_The task_.
Copy out only the lines running from the one that contains "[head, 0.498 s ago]" through the end of the listing. Pictures stay out.

_Task input_.
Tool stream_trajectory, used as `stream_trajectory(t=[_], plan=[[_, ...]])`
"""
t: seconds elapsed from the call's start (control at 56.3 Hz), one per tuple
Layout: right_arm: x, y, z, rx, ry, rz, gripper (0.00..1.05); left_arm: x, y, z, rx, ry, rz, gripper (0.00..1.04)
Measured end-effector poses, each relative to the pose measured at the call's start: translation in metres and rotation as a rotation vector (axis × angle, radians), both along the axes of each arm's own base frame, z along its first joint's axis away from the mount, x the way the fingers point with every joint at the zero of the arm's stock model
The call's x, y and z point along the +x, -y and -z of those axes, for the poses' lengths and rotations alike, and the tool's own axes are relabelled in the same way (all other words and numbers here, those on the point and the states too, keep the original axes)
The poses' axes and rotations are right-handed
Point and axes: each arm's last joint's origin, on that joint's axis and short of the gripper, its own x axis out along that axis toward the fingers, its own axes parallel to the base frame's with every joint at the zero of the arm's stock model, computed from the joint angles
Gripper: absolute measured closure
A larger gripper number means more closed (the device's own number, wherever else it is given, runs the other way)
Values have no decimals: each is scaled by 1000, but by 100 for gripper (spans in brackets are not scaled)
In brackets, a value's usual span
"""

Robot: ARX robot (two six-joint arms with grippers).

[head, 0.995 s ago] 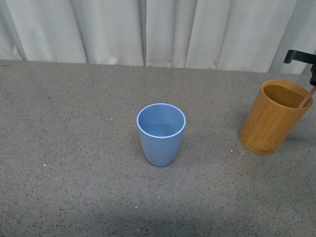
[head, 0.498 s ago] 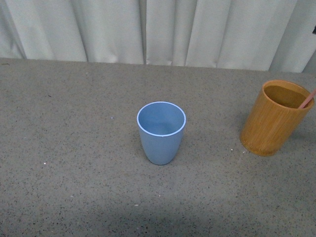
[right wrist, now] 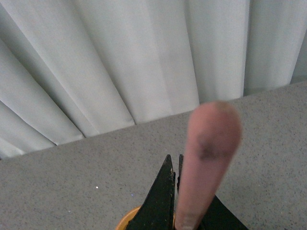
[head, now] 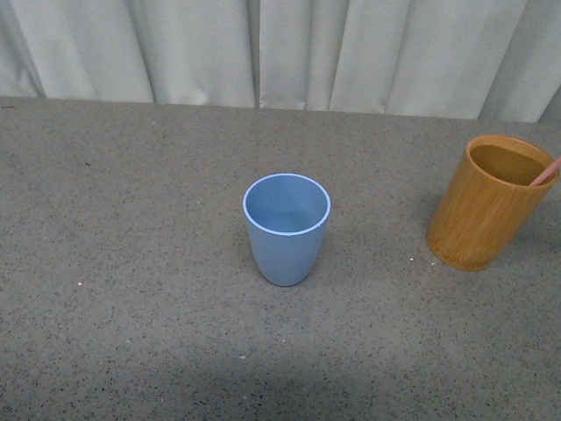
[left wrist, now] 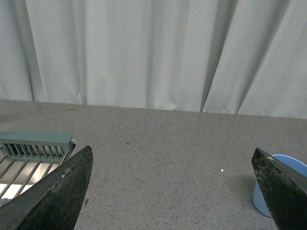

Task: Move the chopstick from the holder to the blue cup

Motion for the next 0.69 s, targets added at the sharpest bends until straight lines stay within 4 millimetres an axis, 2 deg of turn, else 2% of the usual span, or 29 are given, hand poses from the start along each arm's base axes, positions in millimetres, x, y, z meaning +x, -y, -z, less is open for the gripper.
stream_trajectory(t=[0.231,0.391,0.515,0.693], plan=[[-11,-4,-26,13,85,-11,103,0,0,0,0,0,0,7],[-19,-18,-39,31,119,-39,103,0,0,0,0,0,0,7],[-26,-48,-46,72,138,-94,103,0,0,0,0,0,0,7],[-32,-88,-40,105,128,-179,103,0,0,0,0,0,0,7]])
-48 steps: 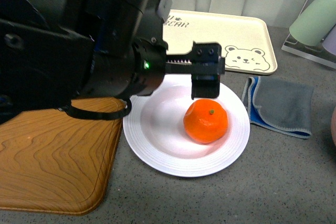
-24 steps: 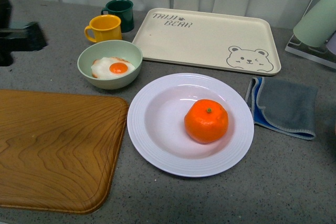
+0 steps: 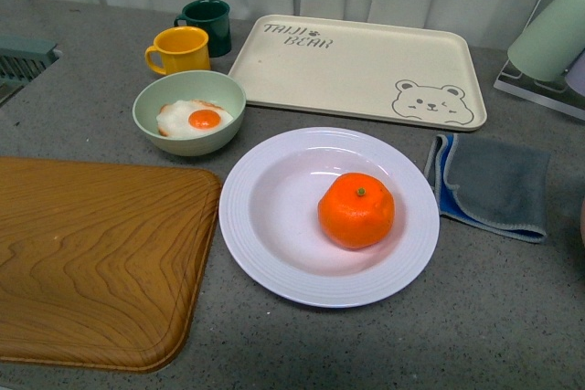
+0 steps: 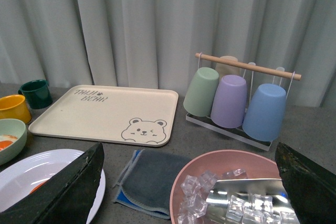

_Worked solution_.
[head, 0.498 s ago] 
[right wrist, now] 
[head, now] 
[left wrist, now] 

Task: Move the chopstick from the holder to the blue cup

Motion for the next 0.69 s, targets added at the sharpest bends until straight lines stay within 4 millimetres an axis, 2 deg of turn, else 2% of the usual span, or 29 are given, hand poses from the start along each arm's base axes, positions in millimetres, x, y, z meaning +x, -y, -z, less is open for the gripper.
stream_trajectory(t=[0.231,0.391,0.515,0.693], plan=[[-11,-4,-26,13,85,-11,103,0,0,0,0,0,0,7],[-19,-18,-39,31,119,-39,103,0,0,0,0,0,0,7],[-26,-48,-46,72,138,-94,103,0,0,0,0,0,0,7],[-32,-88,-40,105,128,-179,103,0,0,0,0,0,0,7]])
-48 steps: 
-24 steps: 
+0 steps: 
+0 steps: 

The answer has been given in full.